[RECORD EXTRACTS Boundary: Start]

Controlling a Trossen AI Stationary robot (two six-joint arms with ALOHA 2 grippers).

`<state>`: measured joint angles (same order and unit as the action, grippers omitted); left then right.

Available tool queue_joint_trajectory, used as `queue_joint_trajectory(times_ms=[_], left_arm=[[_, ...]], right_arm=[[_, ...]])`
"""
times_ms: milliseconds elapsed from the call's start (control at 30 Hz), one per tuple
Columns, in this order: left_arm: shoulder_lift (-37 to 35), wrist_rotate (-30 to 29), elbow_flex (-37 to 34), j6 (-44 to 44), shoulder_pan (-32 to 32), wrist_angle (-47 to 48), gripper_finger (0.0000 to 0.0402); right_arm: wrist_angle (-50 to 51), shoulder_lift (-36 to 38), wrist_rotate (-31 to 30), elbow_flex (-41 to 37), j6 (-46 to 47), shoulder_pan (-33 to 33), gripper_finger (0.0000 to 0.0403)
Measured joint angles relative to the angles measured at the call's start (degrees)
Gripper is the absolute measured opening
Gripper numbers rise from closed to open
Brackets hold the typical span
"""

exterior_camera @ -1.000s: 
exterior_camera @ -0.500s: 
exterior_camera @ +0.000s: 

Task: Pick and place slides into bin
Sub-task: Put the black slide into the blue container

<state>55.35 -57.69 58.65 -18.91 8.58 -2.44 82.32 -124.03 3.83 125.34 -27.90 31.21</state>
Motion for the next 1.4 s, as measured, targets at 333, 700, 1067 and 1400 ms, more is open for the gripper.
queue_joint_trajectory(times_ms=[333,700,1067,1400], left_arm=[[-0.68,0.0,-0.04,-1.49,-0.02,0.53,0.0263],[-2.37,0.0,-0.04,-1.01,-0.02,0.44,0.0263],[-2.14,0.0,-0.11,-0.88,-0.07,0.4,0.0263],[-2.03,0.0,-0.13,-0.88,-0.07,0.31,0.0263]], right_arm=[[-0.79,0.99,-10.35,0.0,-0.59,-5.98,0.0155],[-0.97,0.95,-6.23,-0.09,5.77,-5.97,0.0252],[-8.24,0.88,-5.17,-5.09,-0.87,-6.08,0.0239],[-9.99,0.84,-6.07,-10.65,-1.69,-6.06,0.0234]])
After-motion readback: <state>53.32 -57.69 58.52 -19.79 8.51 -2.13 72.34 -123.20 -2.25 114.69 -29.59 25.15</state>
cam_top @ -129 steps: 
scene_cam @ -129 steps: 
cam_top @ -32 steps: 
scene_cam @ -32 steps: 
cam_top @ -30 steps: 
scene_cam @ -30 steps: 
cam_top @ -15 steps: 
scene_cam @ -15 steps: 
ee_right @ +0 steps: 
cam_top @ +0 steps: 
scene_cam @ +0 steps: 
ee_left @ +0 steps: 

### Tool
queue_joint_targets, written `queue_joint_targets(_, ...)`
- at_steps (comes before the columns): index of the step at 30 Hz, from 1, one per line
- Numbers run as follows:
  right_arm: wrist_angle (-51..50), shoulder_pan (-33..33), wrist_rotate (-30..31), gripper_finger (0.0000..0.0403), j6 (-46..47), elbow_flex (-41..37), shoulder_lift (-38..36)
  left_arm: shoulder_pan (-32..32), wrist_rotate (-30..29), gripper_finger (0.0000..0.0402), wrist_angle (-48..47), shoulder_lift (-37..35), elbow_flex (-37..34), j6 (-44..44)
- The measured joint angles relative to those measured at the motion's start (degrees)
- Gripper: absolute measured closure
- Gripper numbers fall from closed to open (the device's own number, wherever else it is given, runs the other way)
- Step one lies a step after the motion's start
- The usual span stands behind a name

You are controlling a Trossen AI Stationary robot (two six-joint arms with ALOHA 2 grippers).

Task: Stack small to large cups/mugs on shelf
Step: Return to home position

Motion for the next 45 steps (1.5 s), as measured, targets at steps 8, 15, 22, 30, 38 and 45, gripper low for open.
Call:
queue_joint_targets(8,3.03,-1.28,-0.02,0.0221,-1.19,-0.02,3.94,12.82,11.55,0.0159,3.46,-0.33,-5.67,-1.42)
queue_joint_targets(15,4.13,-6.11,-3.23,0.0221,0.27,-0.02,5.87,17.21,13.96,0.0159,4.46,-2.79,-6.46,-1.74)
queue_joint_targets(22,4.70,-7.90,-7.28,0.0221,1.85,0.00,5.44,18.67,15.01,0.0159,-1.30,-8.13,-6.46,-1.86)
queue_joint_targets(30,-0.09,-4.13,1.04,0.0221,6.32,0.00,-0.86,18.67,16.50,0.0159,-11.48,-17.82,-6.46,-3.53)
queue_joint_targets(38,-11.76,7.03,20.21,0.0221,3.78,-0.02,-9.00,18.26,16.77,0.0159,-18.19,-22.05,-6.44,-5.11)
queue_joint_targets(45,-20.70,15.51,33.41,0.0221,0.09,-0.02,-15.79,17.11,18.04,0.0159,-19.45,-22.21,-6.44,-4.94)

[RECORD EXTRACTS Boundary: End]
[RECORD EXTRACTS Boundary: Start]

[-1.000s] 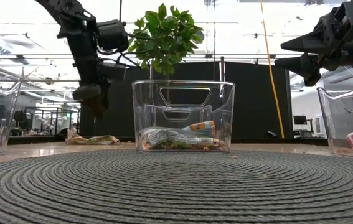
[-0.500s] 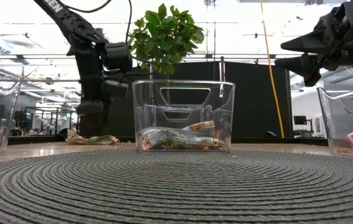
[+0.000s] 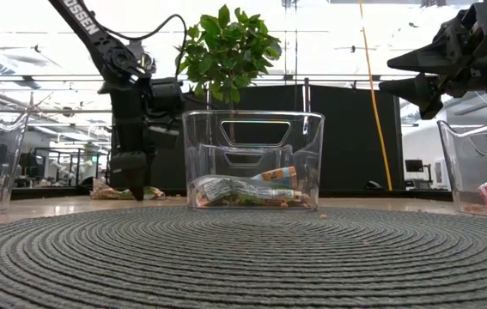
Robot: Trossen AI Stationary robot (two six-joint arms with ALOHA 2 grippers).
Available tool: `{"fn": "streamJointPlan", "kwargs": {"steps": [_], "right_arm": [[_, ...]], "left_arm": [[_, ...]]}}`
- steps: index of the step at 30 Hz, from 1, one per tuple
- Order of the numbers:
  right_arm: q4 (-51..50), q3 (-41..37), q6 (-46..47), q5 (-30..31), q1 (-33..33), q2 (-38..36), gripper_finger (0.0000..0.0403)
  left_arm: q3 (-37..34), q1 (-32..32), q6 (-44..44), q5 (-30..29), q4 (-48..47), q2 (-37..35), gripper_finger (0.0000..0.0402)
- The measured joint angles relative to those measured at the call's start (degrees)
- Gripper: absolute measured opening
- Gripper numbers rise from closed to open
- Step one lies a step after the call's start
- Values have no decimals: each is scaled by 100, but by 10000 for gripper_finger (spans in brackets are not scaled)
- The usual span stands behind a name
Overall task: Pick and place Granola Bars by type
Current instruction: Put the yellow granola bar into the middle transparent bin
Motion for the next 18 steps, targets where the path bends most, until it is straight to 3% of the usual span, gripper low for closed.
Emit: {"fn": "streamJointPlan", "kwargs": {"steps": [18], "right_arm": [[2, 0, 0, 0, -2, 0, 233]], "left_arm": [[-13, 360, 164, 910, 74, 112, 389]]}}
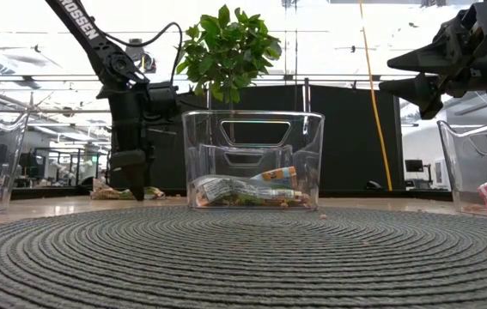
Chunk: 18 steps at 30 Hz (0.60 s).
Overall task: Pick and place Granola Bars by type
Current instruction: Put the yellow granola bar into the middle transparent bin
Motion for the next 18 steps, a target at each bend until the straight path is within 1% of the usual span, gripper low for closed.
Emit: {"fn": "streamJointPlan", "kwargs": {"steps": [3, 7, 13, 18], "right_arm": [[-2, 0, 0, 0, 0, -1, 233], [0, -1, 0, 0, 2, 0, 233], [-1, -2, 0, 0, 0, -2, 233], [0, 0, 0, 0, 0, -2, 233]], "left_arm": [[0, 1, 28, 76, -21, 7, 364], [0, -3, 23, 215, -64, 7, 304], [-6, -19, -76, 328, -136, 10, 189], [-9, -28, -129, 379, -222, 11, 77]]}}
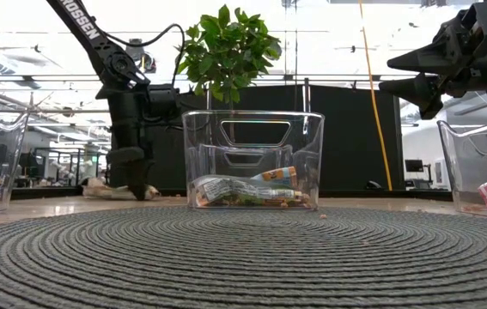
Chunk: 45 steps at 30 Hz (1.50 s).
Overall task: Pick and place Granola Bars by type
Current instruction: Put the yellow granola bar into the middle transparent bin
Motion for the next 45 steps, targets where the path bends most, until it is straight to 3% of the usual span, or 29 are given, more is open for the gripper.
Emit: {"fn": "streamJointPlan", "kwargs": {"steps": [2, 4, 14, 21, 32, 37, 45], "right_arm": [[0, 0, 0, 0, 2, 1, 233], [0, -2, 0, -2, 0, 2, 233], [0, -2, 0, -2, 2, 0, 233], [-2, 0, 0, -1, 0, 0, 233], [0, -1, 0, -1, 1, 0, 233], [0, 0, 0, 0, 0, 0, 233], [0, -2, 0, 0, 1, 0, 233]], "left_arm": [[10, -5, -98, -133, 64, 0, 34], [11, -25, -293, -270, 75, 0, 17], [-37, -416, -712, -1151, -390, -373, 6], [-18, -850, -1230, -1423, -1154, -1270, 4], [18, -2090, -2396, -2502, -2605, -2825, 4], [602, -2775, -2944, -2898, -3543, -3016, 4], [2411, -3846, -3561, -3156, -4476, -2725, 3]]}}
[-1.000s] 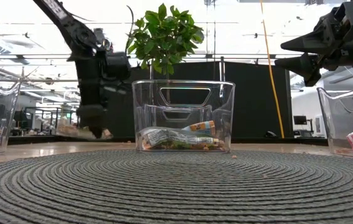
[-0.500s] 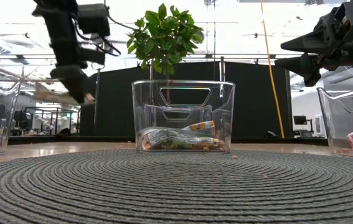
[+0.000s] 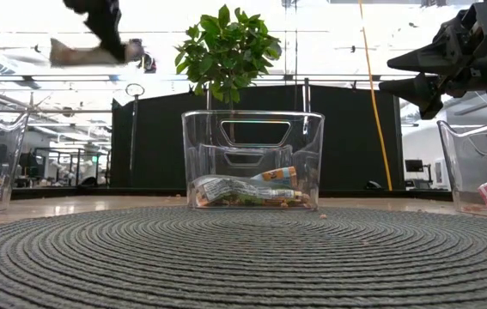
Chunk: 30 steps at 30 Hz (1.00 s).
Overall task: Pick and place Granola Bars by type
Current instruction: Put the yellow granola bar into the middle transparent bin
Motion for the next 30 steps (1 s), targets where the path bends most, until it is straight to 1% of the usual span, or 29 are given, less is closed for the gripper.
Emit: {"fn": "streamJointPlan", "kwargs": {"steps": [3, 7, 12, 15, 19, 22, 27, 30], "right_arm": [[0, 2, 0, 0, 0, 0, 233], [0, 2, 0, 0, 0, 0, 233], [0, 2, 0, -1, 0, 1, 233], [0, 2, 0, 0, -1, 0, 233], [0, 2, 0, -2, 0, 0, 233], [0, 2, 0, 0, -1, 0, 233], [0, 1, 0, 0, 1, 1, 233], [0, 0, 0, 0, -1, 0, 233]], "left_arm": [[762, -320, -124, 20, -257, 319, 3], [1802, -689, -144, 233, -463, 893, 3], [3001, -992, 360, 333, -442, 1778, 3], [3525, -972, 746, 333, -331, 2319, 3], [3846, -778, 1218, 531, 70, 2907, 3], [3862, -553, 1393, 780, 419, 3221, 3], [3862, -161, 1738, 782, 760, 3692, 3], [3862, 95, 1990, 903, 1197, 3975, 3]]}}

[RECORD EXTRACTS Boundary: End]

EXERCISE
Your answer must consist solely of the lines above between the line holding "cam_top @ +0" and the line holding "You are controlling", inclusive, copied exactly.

FINAL ANSWER
cam_top @ +0 steps: 
scene_cam @ +0 steps: 
ee_left @ +0 steps: 

### Tool
queue_joint_targets, written `queue_joint_targets(_, ...)`
- at_steps (comes before the columns): index of the step at 30 Hz, from 1, one per line
- Numbers run as follows:
  right_arm: wrist_angle (-51..50), shoulder_pan (-33..33), wrist_rotate (-30..31), gripper_finger (0.0000..0.0403), j6 (-46..47), elbow_flex (-41..37), shoulder_lift (-38..36)
  left_arm: shoulder_pan (-32..32), wrist_rotate (-30..29), gripper_finger (0.0000..0.0402), wrist_angle (-48..47), shoulder_lift (-37..35), elbow_flex (-37..34), j6 (-44..44)
- The measured joint angles relative to those measured at the motion's start (degrees)
- Gripper: absolute measured closure
- Gripper numbers fall from closed to open (the device's own number, wherever else it is given, runs the other way)
- Step one lies a step after the motion's start
- The usual span stands behind a name

You are controlling a Trossen AI Stationary robot (two six-joint arms with ALOHA 2 grippers).

This answer requires nothing more.